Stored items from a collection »
================
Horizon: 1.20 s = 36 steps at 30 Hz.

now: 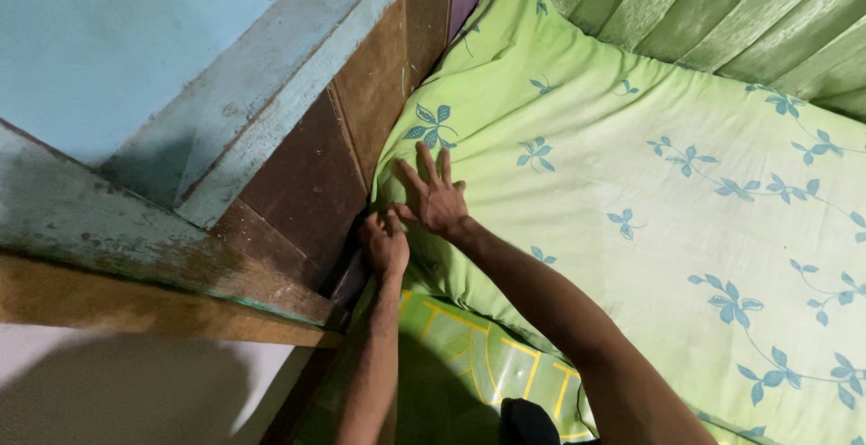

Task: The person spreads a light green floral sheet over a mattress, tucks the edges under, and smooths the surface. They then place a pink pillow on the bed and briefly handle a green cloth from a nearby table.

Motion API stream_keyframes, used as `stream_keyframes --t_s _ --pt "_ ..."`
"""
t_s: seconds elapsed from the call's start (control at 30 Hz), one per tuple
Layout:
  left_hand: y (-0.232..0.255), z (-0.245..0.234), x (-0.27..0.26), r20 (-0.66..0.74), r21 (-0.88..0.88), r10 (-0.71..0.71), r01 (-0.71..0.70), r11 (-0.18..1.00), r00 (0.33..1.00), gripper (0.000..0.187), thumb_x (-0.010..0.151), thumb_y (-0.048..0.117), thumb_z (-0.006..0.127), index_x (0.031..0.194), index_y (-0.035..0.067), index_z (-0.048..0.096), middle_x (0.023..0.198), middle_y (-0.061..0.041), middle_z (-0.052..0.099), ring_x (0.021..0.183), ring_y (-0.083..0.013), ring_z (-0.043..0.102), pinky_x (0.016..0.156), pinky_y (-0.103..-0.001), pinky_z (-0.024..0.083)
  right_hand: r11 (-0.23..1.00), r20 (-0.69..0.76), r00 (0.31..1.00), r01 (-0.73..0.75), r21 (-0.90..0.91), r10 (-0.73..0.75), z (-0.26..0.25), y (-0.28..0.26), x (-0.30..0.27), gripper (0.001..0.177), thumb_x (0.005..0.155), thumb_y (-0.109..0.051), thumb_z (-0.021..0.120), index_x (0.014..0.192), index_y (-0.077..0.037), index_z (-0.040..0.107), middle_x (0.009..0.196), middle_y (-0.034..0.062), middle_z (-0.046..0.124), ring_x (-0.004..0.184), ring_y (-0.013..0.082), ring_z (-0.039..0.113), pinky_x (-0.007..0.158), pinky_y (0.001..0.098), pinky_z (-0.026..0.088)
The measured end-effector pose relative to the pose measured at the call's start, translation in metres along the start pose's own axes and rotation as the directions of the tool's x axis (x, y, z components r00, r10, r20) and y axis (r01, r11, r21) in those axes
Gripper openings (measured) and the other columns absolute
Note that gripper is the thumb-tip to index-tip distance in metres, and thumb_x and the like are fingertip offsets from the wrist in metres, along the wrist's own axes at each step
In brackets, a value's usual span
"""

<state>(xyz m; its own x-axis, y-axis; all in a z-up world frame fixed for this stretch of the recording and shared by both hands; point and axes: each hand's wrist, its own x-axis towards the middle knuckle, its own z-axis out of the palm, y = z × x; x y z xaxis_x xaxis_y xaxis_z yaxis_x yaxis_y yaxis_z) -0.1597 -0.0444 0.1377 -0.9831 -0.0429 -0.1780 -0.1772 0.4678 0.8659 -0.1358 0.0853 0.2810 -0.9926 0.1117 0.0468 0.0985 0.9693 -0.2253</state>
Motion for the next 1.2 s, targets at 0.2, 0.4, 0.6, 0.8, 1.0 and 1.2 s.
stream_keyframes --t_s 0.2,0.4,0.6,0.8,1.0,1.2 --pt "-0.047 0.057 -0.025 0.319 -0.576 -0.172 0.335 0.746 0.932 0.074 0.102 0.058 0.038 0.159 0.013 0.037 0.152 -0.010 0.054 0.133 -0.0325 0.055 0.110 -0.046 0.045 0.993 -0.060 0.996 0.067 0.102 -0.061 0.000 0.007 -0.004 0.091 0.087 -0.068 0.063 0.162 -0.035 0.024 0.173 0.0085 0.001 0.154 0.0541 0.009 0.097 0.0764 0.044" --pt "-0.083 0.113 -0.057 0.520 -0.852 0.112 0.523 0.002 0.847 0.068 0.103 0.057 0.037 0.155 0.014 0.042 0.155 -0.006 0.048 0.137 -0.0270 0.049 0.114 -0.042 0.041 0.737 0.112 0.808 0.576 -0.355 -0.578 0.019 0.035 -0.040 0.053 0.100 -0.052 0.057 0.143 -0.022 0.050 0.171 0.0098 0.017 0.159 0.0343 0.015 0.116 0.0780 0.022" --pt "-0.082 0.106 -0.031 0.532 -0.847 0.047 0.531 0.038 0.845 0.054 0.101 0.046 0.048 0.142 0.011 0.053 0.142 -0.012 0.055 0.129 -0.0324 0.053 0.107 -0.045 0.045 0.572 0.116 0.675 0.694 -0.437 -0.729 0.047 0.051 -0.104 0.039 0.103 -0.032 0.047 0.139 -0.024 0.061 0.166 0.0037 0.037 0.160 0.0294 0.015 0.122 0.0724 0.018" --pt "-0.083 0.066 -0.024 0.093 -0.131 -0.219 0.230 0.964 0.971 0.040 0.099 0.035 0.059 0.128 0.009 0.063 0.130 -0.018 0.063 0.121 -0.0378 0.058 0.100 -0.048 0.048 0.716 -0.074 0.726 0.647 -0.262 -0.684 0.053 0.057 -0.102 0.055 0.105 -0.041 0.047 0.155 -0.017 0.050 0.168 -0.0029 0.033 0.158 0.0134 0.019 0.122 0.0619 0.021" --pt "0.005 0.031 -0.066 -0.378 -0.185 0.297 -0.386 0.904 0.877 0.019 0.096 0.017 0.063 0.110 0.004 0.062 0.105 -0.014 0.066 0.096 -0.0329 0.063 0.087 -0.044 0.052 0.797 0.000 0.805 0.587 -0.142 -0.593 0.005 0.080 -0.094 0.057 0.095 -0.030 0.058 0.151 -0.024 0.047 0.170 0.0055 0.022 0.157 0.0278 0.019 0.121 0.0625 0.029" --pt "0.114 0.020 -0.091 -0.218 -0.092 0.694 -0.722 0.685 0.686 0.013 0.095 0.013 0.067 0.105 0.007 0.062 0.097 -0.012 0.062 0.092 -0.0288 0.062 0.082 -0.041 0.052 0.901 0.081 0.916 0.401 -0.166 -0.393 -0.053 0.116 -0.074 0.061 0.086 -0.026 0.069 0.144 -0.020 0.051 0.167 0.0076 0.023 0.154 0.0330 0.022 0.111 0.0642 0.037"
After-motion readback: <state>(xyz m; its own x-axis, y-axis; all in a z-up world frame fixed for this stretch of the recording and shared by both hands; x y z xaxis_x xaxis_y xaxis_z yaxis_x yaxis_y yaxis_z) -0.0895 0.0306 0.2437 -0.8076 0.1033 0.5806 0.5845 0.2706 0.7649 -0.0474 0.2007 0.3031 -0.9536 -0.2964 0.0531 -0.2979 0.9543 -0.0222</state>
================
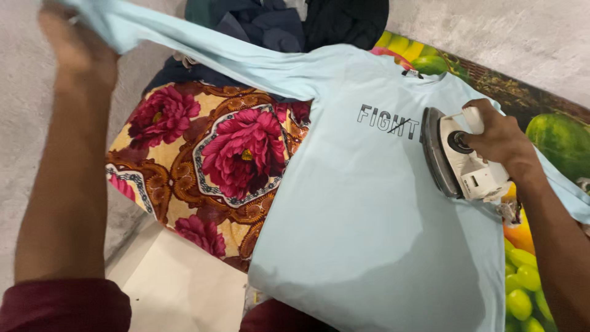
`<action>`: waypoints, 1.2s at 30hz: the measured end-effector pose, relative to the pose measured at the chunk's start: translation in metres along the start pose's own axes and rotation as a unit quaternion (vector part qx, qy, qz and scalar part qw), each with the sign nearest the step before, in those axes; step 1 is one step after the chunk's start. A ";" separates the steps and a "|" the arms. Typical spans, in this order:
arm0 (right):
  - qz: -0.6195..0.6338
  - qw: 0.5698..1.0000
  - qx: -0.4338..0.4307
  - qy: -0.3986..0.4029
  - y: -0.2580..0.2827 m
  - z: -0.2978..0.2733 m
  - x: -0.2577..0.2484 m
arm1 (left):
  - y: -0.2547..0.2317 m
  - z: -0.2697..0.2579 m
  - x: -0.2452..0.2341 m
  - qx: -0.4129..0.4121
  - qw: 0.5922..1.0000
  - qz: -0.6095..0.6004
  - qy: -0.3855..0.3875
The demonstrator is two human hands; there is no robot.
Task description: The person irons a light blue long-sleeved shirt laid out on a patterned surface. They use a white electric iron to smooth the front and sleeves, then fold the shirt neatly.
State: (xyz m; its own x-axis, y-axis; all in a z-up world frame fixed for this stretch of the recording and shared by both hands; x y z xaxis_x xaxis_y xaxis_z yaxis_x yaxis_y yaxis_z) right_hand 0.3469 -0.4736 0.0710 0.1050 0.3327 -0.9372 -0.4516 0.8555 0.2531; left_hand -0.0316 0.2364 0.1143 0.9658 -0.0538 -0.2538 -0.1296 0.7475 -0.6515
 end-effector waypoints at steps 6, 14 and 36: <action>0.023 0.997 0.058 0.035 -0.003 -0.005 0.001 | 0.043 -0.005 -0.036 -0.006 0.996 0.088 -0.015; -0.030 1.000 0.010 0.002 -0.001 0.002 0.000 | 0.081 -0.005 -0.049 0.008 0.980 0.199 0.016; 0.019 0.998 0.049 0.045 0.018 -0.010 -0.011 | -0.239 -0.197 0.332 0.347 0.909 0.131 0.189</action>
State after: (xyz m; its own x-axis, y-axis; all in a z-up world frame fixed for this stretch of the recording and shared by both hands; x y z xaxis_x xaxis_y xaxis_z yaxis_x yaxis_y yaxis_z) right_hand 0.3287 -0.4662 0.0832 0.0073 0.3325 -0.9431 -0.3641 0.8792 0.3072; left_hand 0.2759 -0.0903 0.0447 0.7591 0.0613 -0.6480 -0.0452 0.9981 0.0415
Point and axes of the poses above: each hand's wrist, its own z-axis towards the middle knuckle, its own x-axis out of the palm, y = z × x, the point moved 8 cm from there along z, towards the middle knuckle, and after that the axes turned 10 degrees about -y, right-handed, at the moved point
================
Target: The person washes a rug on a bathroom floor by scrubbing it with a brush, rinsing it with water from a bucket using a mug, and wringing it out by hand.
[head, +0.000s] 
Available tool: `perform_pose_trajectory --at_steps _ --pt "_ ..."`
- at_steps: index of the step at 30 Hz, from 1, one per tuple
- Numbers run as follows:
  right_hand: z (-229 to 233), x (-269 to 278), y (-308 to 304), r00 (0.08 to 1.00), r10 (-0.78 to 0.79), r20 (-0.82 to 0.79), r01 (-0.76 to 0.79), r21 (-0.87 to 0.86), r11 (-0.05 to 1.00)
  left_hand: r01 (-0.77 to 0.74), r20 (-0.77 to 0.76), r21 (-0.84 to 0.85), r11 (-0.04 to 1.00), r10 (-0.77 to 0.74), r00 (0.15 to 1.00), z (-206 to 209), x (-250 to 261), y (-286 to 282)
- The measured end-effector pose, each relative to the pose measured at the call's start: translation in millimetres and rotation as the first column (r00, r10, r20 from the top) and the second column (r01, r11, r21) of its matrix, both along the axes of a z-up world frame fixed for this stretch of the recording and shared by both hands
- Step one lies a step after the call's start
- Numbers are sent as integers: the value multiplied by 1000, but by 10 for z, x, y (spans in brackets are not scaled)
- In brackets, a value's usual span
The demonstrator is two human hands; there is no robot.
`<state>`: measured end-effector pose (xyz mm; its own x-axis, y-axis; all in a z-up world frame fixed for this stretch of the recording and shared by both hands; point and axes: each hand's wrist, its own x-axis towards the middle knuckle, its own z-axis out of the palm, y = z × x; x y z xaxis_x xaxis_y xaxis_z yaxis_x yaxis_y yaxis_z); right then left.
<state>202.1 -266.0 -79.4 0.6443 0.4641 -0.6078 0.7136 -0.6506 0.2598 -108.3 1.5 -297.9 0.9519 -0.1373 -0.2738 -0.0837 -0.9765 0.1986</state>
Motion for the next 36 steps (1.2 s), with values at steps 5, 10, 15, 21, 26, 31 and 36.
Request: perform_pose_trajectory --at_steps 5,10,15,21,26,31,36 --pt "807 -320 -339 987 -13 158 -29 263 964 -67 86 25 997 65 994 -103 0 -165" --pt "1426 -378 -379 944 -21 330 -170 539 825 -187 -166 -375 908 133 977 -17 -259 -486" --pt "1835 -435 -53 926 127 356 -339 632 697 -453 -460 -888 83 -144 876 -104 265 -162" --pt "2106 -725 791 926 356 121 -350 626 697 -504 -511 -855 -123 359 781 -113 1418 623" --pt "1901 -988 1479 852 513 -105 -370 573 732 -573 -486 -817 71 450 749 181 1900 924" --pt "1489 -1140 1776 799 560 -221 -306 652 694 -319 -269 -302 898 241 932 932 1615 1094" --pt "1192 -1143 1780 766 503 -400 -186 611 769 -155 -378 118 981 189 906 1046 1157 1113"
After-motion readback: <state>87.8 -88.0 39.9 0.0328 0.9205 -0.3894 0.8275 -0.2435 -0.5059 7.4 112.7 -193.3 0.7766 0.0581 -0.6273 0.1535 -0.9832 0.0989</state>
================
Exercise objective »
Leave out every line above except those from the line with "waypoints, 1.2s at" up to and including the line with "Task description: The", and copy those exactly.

Exercise output »
`<action>`: waypoints, 1.2s at 30hz: the measured end-effector pose, relative to the pose measured at the chunk's start: translation in metres along the start pose's own axes and rotation as a unit quaternion (vector part qx, qy, qz and scalar part qw), each with the sign nearest the step before, in those axes; step 1 is one step after the chunk's start. A ";" separates the steps and a "|" the arms. Typical spans, in this order:
arm0 (right):
  - qz: -0.6195..0.6338
  - qw: 0.5698..1.0000
  - qx: -0.4338..0.4307
  - qy: -0.3986..0.4029
  - y: -0.2580..0.2827 m
  - z: -0.2978..0.2733 m
  - x: -0.2577..0.2484 m
arm1 (left):
  - y: -0.2547..0.2317 m
  - z: -0.2697..0.2579 m
  - x: -0.2452..0.2341 m
  - qx: -0.4129..0.4121
  - qw: 0.5922..1.0000
  - qz: -0.6095..0.6004
  - qy: -0.3855..0.3875
The demonstrator is two human hands; there is no robot.
Task description: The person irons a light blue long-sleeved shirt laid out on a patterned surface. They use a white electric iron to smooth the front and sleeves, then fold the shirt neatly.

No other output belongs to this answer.